In linux systems, pthreads library provides us a function (posix_memalign) for cache alignment to prevent false sharing. And to choose a specific NUMA node of the arhitecture we can use libnuma library. What I want is something needing both two. I bind certain threads to some certain processors and I want allocate local data structures for each thread from the corresponding NUMA node in order to decrease delay in memory operations for the threads. How can I do this?
The numa_alloc_*() functions in libnuma allocate whole pages of memory, typically 4096 bytes. Cache lines are typically 64 bytes. Since 4096 is a multiple of 64, anything that comes back from numa_alloc_*() will already be memaligned at the cache level.
Beware the numa_alloc_*() functions however. It says on the man page that they are slower than a corresponding malloc(), which I'm sure is true, but the much bigger problem I've found is that simultaneous allocations from numa_alloc_*() running on lots of cores at once suffer massive contention problems. In my case replacing malloc() with numa_alloc_onnode() was a wash (everything I gained by using local memory was offset by increased allocation/free time); tcmalloc was faster than either. I was performing thousands of 12-16kb mallocs on 32 threads/cores at once. Timing experiments showed that it wasn't numa_alloc_onnode()'s single-threaded speed that was responsible for the large amount of time my process spent performing the allocations, which left lock/contention issues as the likely cause. The solution I've adopted is to numa_alloc_onnode() large chunks of memory once, and then distribute it to the threads running on each node as needed. I use gcc atomic builtins to allow each thread (I pin threads to cpus) to grab from the memory allocated on each node. You can cache-line-size align the distributions as they are made, if you want : I do. This approach beats the pants off of even tcmalloc (which is thread aware but not NUMA aware - at least the Debain Squeeze version doesn't seem to be). The downside of this approach is that you can't free the individual distributions (well, not without a lot more work, anyway), you can only free the whole underlying on-node allocations. However, if this is temporary on-node scratch space for a function call, or you can otherwise specify exactly when that memory is no longer needed, then this approach works very well. It helps if you can predict how much memory you need to allocate on each node too, obviously.

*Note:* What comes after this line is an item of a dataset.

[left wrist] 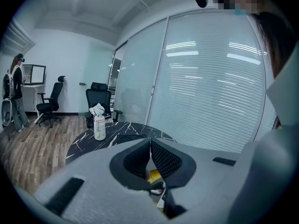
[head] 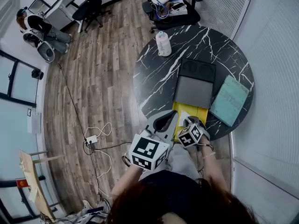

@nandu : I wont post the full source - it's long and in places tied to something else I do which makes it less than perfectly transparent. What I will post is a slightly shortened version of my new malloc() function to illustrate the core idea :
void *my_malloc(struct node_memory *nm,int node,long size)
{
long off,obytes;
// round up size to the nearest cache line size
// (optional, though some rounding is essential to avoid misalignment problems)
if ((obytes = (size % CACHE_LINE_SIZE)) > 0)
size += CACHE_LINE_SIZE - obytes;
// atomically increase the offset for the requested node by size
if (((off = __sync_fetch_and_add(&(nm->off[node]),size)) + size) > nm->bytes) {
fprintf(stderr,"Out of allocated memory on node %d\n",node);
return(NULL);
}
else
return((void *) (nm->ptr[node] + off));
}
where struct node_memory is
struct node_memory {
long bytes; // the number of bytes of memory allocated on each node
char **ptr; // ptr array of ptrs to the base of the memory on each node
long *off; // array of offsets from those bases (in bytes)
int nptrs; // the size of the ptr[] and off[] arrays
};
and nm->ptr[node] is set up using the libnuma function numa_alloc_onnode().
I usually store allowable node information in the structure too, so my_malloc() can check node requests are sensible without making function calls; I also check nm exists and that size is sensible. The function __sync_fetch_and_add() is a gcc builtin atomic function; if you're not compiling with gcc you'll need something else. I use atomics because in my limited experience they are much faster than mutexes in high thread/core count conditions (as on 4P NUMA machines).